From what I’ve seen simulated patterns of surface warming/cooling due to varying forcing factors are just not that different. One test I would propose is to produce a simulation in which solar forcing is scaled to the magnitude of anthropogenic forcing and then use that in an Ant/Nat fingerprinting exercise. Would the method identify the solar forcing as erroneous and again return a near zero natural contribution? If not (and I suspect it wouldn’t), what do these results actually tell us that we didn’t already know? I feel like I’m missing the point somehow.
Paul,
I’m not sure I’m quite getting what you’re suggesting. If you were to amplify the solar forcing wouldn’t that then not produce stratospheric cooling, for example, and so one could eliminate that as a major contributor?
ATTP,
Of course. I’m talking about the studies which contribute towards Figure 10.4, which only take into account surface warming patterns.
Paul,
Okay, I see you said that explicitly 🙂 So, what you’re suggesting is that these studies are really just confirming what should be obvious given that our current understanding is that solar and internal variability can’t have contributed substantially since 1950. Hence they don’t explicitly rule that out since we’ve essentially assumed this anyway.

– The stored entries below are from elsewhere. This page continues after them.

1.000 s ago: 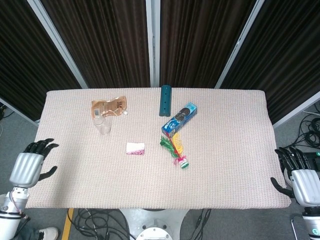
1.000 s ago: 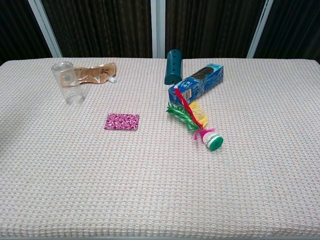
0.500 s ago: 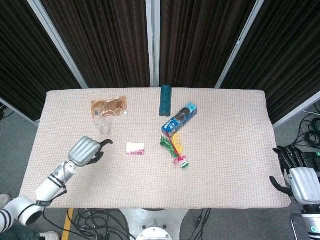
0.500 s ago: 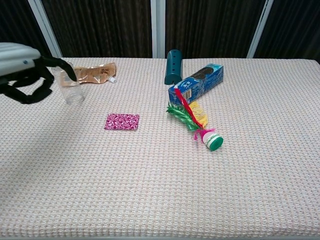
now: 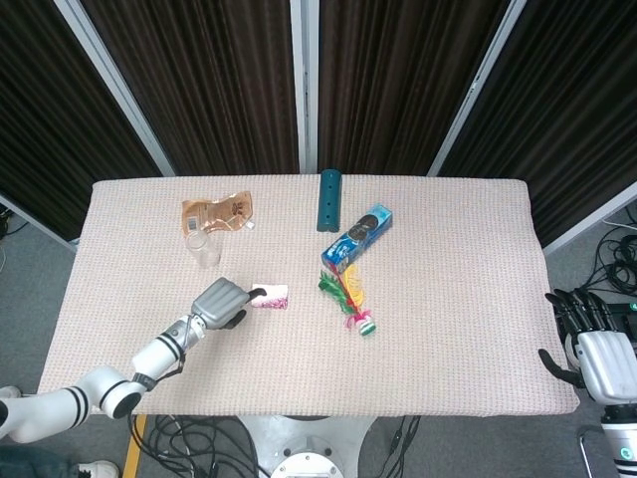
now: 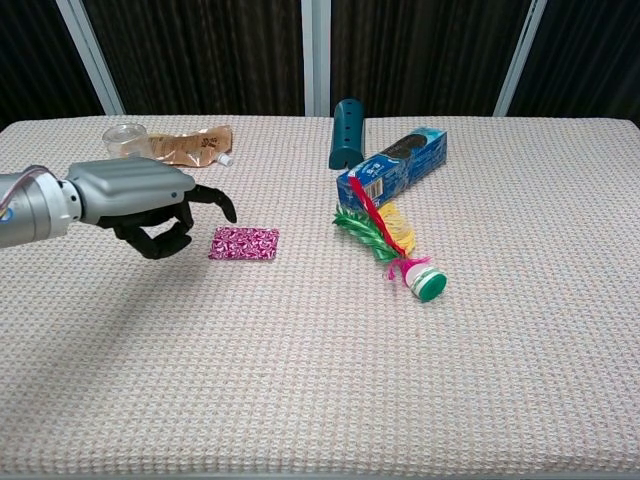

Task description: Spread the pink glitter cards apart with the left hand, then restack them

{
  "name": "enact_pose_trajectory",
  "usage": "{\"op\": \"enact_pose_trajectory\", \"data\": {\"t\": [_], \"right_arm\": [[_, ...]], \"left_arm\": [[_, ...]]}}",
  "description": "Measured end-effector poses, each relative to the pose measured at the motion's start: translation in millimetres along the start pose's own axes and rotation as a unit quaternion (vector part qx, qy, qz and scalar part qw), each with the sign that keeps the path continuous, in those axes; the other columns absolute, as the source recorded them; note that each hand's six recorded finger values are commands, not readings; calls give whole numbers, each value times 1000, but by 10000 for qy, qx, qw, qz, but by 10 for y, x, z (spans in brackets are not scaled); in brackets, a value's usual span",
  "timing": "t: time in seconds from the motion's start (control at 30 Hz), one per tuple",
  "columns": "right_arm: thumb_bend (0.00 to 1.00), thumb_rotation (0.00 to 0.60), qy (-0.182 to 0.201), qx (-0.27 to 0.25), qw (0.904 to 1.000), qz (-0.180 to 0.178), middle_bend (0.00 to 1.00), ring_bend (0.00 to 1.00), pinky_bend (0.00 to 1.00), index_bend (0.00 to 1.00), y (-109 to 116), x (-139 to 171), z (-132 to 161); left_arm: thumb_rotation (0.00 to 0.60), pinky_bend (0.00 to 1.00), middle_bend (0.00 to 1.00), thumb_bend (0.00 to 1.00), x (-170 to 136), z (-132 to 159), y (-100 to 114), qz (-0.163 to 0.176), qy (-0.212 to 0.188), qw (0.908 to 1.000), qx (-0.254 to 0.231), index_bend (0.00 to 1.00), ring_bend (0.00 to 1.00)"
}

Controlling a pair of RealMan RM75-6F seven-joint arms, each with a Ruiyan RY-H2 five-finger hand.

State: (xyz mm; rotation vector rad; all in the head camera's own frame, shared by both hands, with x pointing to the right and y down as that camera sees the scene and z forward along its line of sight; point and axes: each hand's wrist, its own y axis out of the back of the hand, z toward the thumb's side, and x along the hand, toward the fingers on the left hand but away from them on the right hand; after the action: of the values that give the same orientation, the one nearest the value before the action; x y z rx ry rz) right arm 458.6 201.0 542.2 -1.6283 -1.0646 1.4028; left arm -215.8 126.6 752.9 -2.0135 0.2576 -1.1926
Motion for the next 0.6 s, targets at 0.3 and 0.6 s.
{"op": "enact_pose_trajectory", "data": {"t": [0.3,0.6], "right_arm": [[185,589,-34,-5,10000,8,101,0,0,132,8,2,-33],[184,596,-92,1,10000,-16,102,0,0,131,34,11,-72]], "left_arm": [[600,963,885,590,235,-84,-75,-413,342,9985,70,254,923],[600,964,888,590,392,-52,-88,-648,455,9968,129,254,926]]}}
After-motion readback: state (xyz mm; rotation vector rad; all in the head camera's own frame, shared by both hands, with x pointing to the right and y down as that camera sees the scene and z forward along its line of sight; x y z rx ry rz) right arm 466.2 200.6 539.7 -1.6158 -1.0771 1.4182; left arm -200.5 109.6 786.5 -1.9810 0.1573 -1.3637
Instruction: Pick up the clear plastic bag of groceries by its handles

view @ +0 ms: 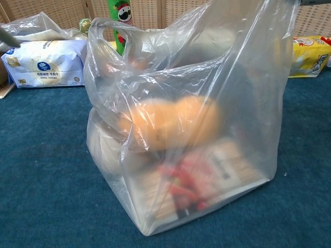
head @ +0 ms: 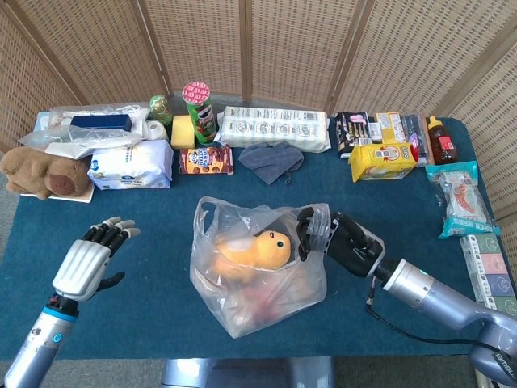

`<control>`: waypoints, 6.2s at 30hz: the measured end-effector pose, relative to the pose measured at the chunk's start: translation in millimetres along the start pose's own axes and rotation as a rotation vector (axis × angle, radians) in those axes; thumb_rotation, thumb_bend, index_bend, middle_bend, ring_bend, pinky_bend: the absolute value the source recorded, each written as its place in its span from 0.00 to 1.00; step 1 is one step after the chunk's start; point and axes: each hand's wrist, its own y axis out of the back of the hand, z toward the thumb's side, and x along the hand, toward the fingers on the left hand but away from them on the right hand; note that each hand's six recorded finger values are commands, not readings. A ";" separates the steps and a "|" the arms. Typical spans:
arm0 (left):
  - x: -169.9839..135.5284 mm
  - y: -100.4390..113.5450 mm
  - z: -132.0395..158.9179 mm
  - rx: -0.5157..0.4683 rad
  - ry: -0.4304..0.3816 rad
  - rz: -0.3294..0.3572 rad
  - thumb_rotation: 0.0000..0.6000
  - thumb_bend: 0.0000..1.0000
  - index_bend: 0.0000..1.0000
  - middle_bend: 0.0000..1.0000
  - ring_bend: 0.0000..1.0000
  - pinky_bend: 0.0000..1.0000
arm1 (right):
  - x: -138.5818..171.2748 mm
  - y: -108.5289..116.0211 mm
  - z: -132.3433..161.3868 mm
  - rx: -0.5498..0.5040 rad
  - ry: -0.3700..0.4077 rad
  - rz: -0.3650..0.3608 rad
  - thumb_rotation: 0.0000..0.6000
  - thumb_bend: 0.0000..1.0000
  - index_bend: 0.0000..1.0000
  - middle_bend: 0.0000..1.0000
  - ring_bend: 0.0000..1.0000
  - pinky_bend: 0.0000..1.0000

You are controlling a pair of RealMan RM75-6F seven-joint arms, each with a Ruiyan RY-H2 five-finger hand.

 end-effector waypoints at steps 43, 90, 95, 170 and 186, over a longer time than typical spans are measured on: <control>155.4 13.4 119.5 0.136 -0.491 0.243 1.00 0.26 0.59 0.72 0.61 0.47 | 14.3 -4.7 -8.0 0.057 0.010 -0.008 0.54 0.09 0.37 0.44 0.42 0.32; 148.1 97.9 202.3 0.045 -0.691 0.550 1.00 0.21 0.61 0.76 0.61 0.49 | -16.1 -0.3 -32.6 0.353 -0.072 0.080 0.21 0.08 0.06 0.12 0.06 0.00; 150.1 97.4 207.1 0.054 -0.697 0.554 1.00 0.21 0.61 0.76 0.61 0.49 | -20.5 -5.4 -33.9 0.348 -0.073 0.093 0.21 0.08 0.05 0.12 0.06 0.00; 171.5 84.5 234.8 0.070 -0.691 0.531 1.00 0.14 0.55 0.68 0.53 0.49 | -34.3 -36.4 -43.7 0.229 -0.098 0.131 0.21 0.10 0.28 0.42 0.40 0.34; 165.7 78.1 210.1 0.158 -0.639 0.404 1.00 0.06 0.27 0.48 0.36 0.46 | -35.7 -32.5 -42.7 0.189 -0.097 0.124 0.21 0.10 0.28 0.42 0.41 0.37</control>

That’s basically the gist of my thinking, yeah.
Paul,
I guess this is why I think some people regard attribution studies as falling a bit of a trap. Given our current understanding, it’s really hard to see how it can’t be mostly anthropogenic. An attribution study, however, tries to quantify this. However, if the result ends up being less than 95%, people then regard this as somewhat unsure, even though all the evidence points towards it being mostly anthropogenic.